Dann fuhren wir durch eine Strecke mit Pylonen, deren Sinn Carla dahingehend interpretierte, dass man möglichst viele von den Dingern abräumen müsse. Wie beim Bowling. Sie schaffte 16 von zwanzig Stück und wollte, von diesem nicht so schlechten Ergebnis angestachelt, gleich noch einmal durchfahren, aber ich bestand darauf, dass wir Anfahren am Berg und Einparken üben müssten, weil das sehr gefragte Maßnahmen sind, besonders in San Francisco, Kitzbühel und Wuppertal. Carla entledigte sich dieser Aufgaben mit Bravour, auch wenn ich zugeben muss, dass 17maliges Korrigieren in einer Parklücke von 12 Metern Breite durchaus rekordverdächtig erscheint.

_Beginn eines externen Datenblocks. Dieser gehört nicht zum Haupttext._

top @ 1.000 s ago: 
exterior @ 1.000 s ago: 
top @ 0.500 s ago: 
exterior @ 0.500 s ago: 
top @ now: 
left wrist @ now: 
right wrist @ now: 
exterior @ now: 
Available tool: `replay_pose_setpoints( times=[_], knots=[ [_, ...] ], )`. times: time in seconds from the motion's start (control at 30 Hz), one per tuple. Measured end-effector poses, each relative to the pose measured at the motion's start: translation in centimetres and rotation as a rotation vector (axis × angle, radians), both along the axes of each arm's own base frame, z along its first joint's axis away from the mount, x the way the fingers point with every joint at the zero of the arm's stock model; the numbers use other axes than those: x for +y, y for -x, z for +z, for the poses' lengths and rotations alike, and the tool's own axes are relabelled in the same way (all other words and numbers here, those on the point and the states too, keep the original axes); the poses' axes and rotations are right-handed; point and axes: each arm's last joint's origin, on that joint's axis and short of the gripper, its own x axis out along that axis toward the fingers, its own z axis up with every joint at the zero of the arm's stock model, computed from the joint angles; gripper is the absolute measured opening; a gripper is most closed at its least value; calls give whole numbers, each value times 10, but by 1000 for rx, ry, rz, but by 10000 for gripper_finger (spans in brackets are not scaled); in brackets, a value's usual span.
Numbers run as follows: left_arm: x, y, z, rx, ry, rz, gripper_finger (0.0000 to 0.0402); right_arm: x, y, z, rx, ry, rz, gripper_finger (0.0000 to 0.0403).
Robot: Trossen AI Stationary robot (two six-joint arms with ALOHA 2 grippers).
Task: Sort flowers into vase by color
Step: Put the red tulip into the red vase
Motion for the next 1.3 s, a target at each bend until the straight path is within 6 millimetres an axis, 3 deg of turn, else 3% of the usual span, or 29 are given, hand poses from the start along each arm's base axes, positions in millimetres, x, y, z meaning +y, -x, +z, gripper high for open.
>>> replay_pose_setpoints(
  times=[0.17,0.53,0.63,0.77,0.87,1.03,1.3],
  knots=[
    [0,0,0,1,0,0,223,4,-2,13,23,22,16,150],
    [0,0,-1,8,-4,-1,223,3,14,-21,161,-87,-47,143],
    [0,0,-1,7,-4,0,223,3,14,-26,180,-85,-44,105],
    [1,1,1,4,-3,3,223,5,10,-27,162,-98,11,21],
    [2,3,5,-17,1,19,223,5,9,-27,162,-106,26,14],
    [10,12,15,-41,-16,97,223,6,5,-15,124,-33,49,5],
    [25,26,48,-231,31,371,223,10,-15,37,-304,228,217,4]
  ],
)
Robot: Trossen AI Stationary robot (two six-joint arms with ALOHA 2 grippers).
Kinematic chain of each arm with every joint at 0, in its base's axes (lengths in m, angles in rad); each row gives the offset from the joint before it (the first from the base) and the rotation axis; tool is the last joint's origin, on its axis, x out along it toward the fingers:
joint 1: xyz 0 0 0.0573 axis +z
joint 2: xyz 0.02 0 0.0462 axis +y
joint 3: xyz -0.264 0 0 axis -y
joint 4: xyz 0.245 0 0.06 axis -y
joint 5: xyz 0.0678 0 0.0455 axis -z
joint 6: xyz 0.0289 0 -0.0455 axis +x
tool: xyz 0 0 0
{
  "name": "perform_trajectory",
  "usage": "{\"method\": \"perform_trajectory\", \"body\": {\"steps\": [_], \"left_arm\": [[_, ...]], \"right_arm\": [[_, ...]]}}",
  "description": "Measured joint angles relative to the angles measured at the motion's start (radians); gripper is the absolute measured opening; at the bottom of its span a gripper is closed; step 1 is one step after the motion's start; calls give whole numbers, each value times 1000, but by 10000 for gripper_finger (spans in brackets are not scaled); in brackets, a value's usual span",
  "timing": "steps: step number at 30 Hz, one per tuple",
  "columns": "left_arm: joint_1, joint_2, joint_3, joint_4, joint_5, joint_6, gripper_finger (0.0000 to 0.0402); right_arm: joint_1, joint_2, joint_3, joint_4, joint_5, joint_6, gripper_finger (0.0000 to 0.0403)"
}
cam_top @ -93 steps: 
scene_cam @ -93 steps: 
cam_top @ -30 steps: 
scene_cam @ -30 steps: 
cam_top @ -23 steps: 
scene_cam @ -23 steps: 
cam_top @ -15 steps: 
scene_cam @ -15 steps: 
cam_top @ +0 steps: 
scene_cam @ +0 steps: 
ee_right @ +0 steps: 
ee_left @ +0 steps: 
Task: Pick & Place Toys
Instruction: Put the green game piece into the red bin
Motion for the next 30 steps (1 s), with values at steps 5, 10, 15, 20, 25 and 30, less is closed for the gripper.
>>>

Dann kreuzten wir durch ein angedeutetes Wohngebiet mit zahlreichen Vorfahrt-Situationen. Carla verhielt sich umsichtig wie eine Eule, drehte den Kopf vorschriftsmäßig um 190 Grad, dann wurde ihr die Vorfahrt von dem jungen Lackaffen im Audi genommen, der einfach durchheizte und nicht einmal zur Kenntnis nahm, dass wir von rechts kamen. Da war ich mit meiner Geduld am Ende. „Hinterher“, brüllte ich, „Tempo!“ Carla gab Gummi. Wir verfolgten den Kerl und seinen Vater. Ich dachte daran, die beiden bei der nächsten Gelegenheit zu überholen, auszubremsen und den Racker aus dem Auto zu ziehen, um ihm eine Backpfeife zu verpassen. Und seinem Ollen auch. Leider saß ich nicht am Steuer und so gestaltete sich die Verfolgungsjagd etwas zäh, zumal Carla das Tempolimit von 30 Km/h achtete und sogar deutlich unterschritt. Sie erklärte mir, dass ihr irgendwie der Mut fehle.
Da erinnerte ich sie an ein Spiel, von dem mir ihr Bruder Nick erzählt hat. Es ist das Lieblingsspiel aller 13jährigen Jungs und es geht so: Einer sagt leise „Penis“, dann ist der zweite dran und sagt etwas lauter „Penis“, dann wieder der erste, wieder etwas lauter. Wer sich nicht mehr traut, hat verloren. Nick und sein Kumpel Finn spielen das immer in der S-Bahn. Jedenfalls muss man auch mal ein Wagnis eingehen, mutig sein, über Grenzen kommen. Sagte ich. Carla nickte entschlossen. Dann bog sie links ab, schlich sich an die nächste Kreuzung heran und fuhr das Beifahrerfenster runter. Als der Audi von rechts nahte, ließ sie die Kupplung los, donnerte scharf vor ihrem Widersacher über die Straße und brüllte aus Leibeskräften „Penis!“ Mir blieb fast das Herz stehen. Und den Männern im Audi auch.
Wir fuhren dann bald nach Hause. Beim Abendessen erzählte Carla ihrer Mutter, der Nachmittag mit ihrem Vater sei eine Anleitung zu weiblicher Selbstertüchtigung gegen das Pimmel-Patriarchat auf der Straße gewesen. Beide Frauen waren dann sehr stolz auf mich.